*Your goal:*
Make an exact copy of the listing below.

*Given data:*
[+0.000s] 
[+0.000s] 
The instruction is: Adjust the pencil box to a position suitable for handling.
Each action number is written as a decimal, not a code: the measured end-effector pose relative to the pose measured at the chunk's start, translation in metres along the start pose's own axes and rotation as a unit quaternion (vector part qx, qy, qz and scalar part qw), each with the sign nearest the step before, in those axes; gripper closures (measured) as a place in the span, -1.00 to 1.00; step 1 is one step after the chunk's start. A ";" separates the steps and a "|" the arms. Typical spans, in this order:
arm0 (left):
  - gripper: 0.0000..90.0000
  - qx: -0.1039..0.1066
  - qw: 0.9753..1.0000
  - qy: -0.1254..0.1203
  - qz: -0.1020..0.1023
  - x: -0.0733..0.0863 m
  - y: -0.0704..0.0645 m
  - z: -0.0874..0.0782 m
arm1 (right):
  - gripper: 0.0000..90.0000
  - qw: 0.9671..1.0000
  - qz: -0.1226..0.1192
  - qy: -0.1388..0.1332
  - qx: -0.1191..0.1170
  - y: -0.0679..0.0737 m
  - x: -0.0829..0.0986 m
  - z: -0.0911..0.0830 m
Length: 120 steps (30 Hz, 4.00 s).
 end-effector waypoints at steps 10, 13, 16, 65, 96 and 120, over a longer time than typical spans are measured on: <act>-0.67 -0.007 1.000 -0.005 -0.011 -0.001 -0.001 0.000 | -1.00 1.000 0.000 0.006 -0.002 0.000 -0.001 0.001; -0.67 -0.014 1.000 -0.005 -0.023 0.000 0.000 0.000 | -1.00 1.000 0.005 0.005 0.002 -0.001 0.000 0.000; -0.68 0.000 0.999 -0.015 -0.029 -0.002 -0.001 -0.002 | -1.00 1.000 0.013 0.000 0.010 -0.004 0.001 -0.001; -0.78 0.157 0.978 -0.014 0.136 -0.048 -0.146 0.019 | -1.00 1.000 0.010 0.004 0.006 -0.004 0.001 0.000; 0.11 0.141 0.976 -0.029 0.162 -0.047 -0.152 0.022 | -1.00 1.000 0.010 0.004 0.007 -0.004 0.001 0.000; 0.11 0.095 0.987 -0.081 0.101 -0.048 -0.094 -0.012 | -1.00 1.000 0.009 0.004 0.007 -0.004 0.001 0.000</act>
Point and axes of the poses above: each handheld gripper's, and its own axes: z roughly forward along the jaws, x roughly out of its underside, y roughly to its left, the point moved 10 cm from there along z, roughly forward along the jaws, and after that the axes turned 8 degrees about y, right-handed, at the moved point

*Exercise response:*
[+0.000s] 
[+0.000s] 
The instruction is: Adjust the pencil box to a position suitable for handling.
Each action number is written as a decimal, not a code: the measured end-effector pose relative to the pose measured at the chunk's start, translation in metres along the start pose's own axes and rotation as a unit quaternion (vector part qx, qy, qz and scalar part qw), each with the sign nearest the step before, in those axes; gripper closures (measured) as a place in the span, -1.00 to 1.00; step 1 is one step after the chunk's start. A ";" separates the steps and a "|" the arms. Typical spans, in this order:
arm0 (left):
  - gripper: 0.0000..90.0000
  - qx: -0.1039..0.1066
  - qw: 0.9753..1.0000
  - qy: -0.1254..0.1203
  - qz: -0.1020..0.1023
  - x: -0.0733..0.0863 m
  - y: -0.0704..0.0645 m
  - z: -0.0874..0.0782 m
arm1 (right):
  - gripper: 0.0000..90.0000
  - qw: 0.9671..1.0000
  - qz: -0.1226..0.1192
  - qy: -0.1388..0.1332
  - qx: -0.1191..0.1170
  - y: -0.0679..0.0737 m
  - x: -0.0829..0.0986 m
  - z: -0.0911..0.0830 m
Length: 120 steps (30 Hz, 4.00 s).
 end-effector waypoints at steps 10, 13, 16, 65, 96 and 120, over a longer time than typical spans are measured on: <act>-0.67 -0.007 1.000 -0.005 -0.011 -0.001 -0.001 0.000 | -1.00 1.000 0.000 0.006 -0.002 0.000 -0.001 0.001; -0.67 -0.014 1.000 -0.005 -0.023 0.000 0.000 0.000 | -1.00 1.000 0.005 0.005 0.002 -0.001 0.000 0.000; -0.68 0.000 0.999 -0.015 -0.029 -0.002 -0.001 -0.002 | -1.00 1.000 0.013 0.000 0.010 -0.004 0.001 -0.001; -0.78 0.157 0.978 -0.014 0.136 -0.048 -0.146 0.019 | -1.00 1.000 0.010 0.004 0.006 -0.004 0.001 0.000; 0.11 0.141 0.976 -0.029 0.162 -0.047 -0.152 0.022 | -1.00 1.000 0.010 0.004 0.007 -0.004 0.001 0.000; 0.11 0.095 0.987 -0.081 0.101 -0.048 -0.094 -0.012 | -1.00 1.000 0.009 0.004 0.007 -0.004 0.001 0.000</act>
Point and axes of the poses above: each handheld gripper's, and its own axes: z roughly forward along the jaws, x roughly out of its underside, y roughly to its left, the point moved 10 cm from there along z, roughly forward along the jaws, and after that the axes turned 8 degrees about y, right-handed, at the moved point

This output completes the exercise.